Thursday, August 30, 2018

Travels on the Mother Road, Route 66: Part 17, Cadillac Ranch, Amarillo

Cadillac Ranch is the odd work commissioned by Stanley Marsh 3, an Amarillo businessman who commissioned other odd things, like the Dynamite museum. In 1974, Chip Lord, Hudson Marquez and Doug Michels, who were a part of an art group known as the Ant Farm, half-buried 10 ponderous post-war Cadillacs to show how the tail fins had evolved over time. The burial site was originally located in a wheat field south of Amarillo, but according to Wikipedia, in 1997, a local contractor moved the installation to a cow pasture off Interstate 40 about two miles west in order to place it farther from the development limits of the city. When the original Cadillac Ranch was built (planted?), it was too late to be coincident with the real Route 66, but many people still consider it to be a Route 66 attraction.
Well, today's Cadillac Ranch is overrun with tourists and is a cheesy remnant of what must have once been an impressive display. I do not know if all the cars were moved and reburied. But the site is certainly popular. Cars and motor homes were parked all along the I-40 frontage road, and we heard many languages spoken. Of course, tourists were taking selfies.
The thing to do (I suppose) is to buy some spray paint, make your mark on some of the cars, and then drop your spray can on the dirt. I guess the empty can is too heavy to take it back to the car. Hmmm. Anyway, if you are driving on I-40 and have never seen Cadillac Ranch, stop and take a look, but I recommend you not go out of your way just to see it.

The square photographs are from Kodak Tri-X 400 film exposed with a Hasselblad 501CM camera.

Sunday, August 26, 2018

Travels on the Mother Road, Route 66: Part 16, Adrian, Texas

We have reached the mid-point of the Mother Road, the town of Adrian, Texas. It is supposed to be an equal distance to Chicago or to Los Angeles from here.
In the 1950s, Adrian was bustling with Route 66 tourists, but today, the town looks rather lonely.
In the 1950s and 1960s, many of these Route 66ers stopped at the famous Midpoint Cafe. Unfortunately it was closed as of August 2017.
There are still a number of old gas stations. I do not know enough about the architecture of American gas stations to identify their origins, but some readers can probably help.
The Sunflower was closed when we stopped by. But it was cheerful with flowers.
This is a historic Phillips 66 station. A reader told me it was brought in from Vega, Texas, with, I assume, the intent to be restored. I wrote about this station in a previous article.

Photographs taken with a Fujifilm X-E1 digital camera. I opened the RAF files with Adobe Photoshop Elements and used the black and white emulation for Tri-X film from DxO Filmpack 5.

Wednesday, August 22, 2018

Travels on the Mother Road, Route 66: Part 15, Glenrio, Texas

After the pleasures of Route 66 memorabilia and architecture in Tucumcari, we continue our trip on the Mother Road.

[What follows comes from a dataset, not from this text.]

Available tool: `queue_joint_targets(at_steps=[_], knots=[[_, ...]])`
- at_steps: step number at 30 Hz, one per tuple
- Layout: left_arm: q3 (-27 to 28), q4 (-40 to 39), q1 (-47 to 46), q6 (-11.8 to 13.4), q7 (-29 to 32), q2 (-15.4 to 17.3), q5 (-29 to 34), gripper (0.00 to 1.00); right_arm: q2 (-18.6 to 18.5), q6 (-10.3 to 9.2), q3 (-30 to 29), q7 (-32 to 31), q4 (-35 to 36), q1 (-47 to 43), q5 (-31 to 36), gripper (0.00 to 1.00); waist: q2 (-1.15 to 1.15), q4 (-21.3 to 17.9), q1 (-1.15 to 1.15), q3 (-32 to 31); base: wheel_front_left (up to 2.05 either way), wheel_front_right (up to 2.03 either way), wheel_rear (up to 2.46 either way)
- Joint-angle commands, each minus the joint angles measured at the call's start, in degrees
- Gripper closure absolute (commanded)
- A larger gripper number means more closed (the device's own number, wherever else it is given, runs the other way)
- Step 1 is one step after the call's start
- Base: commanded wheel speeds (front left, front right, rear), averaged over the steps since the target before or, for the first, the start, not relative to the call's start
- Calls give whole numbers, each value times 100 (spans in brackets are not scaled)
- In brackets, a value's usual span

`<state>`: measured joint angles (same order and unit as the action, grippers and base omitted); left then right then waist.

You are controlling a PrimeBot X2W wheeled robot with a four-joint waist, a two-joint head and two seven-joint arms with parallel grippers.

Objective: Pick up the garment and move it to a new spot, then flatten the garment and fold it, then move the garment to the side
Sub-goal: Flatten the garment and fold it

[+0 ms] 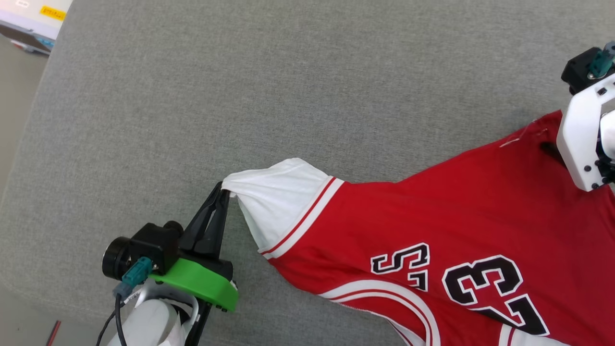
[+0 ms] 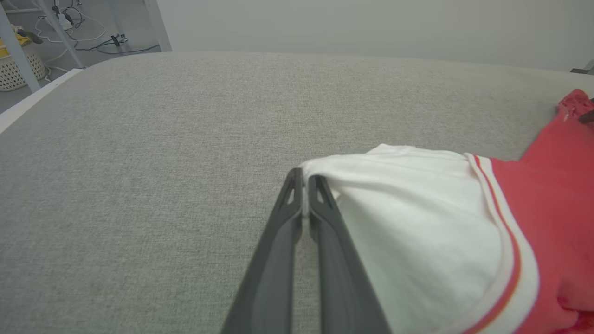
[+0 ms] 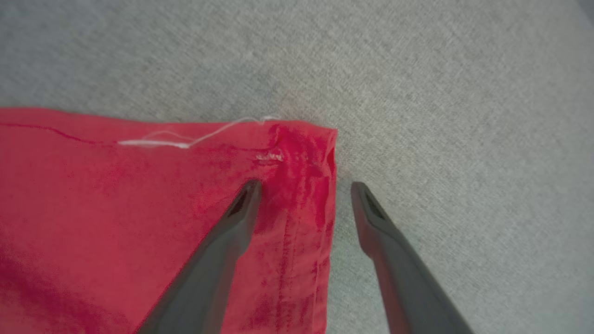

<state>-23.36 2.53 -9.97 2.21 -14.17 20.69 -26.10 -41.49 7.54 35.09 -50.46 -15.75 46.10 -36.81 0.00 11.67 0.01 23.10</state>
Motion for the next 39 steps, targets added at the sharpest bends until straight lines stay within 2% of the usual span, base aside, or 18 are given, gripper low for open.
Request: queue_joint_targets(at_steps=[1, 7, 8, 9, 18, 26, 32, 39], knots=[[6, -1, -118, -23, -55, -44, 86, 100, 62, -5, 83, 93, -201, 84, -18, 0, 0, 118, -1, 114, 0, 0, 0], [-33, 87, -142, -43, -65, -102, 112, 100, 135, -5, 746, 381, -976, 25, -172, 0, 0, 125, -1, 68, 0, 0, 0], [-32, 106, -133, -43, -66, -101, 109, 100, 153, -5, 801, 447, -1015, 32, -244, 55, 0, 109, -1, 38, 0, 0, 0], [-22, 131, -113, -41, -67, -94, 104, 100, 170, -5, 871, 568, -1025, 60, -314, 100, 0, 74, -1, -21, 0, 0, 0], [48, 167, -91, -82, -41, 168, 150, 100, 3, -5, 1094, 1787, -809, 468, -780, 100, 0, -236, -1, -752, 0, 0, 0], [278, -270, -665, -165, 258, 567, 157, 100, -178, -5, 814, 2730, -285, 533, -1261, 100, 0, -510, -1, -1318, 0, 0, 0], [400, -666, -1805, -338, 687, 858, 295, 100, -306, -5, 389, 3169, 169, 788, -1399, 100, 0, -668, -1, -1392, 0, 0, 0], [393, -505, -3680, -610, 1070, 818, 395, 100, -146, -5, -161, 3438, 413, 1398, -1163, 100, 0, -892, -1, -1028, 0, 0, 0]])
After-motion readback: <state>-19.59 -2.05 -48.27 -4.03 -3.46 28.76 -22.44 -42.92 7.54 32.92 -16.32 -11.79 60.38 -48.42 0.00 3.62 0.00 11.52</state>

Much of Route 66 in eastern New Mexico has been subsumed by Interstate 40, so you are forced to take the high speed route. I did not check out the small towns of Endee or San Jon, so I cannot comment on what is left there. But once you enter Texas, the ghost town of Glenrio is worth the short diversion south of the interstate. In the 1940s, this was a thriving place, but now the old pavement is dusty, dogs bark, and all the shops are closed. The hot wind (it was about 100° F. that day) blows the sweat away.
Last Motel in Texas, Glenrio, TX
This was the last motel in Texas if you were heading west, but it was the first motel in Texas if you were heading east. The road to the west is sandy and subject to water, so the guidebook warns to not continue west in a 2 wheel drive car.
Glenrio was formed in 1903, when the railroad came through the area. Supposedly, a film crew spent a few weeks here in 1938 filming portions of The Grapes of Wrath. I can see some possibilities for a modern movie, maybe one where dinosaurs or giant spiders eat people.

The last three square photographs are from Tri-X film, exposed with a Hasselblad 501CM camera and a polarizer filter to darken the skies.

Saturday, August 18, 2018

The River Arts District of Asheville - testing B&W Acros film

Former electrical transformer or junction building, BNSF rail yard, Old Lyman Street, Asheville, NC.
On my recent trip to North Carolina, I tried a new (to me) film: Fujifilm's black and white Acros. I had read that Acros was a superb emulsion, but Fujifilm was about to discontinue it. I had never tried it before, so I bought 10 rolls from Freestyle in Los Angeles, and by the next day, they were sold out. The frames in this post are from the River Arts District of Asheville, the same area that I photographed with color film in my Rolleiflex (see the previous post). I want to show these monochrome frames by themselves. Often, when color and black and white scenes are compared together, viewers are attracted to the color and consider it superior, regardless of the subject. Therefore, it is best to display each type of picture separately.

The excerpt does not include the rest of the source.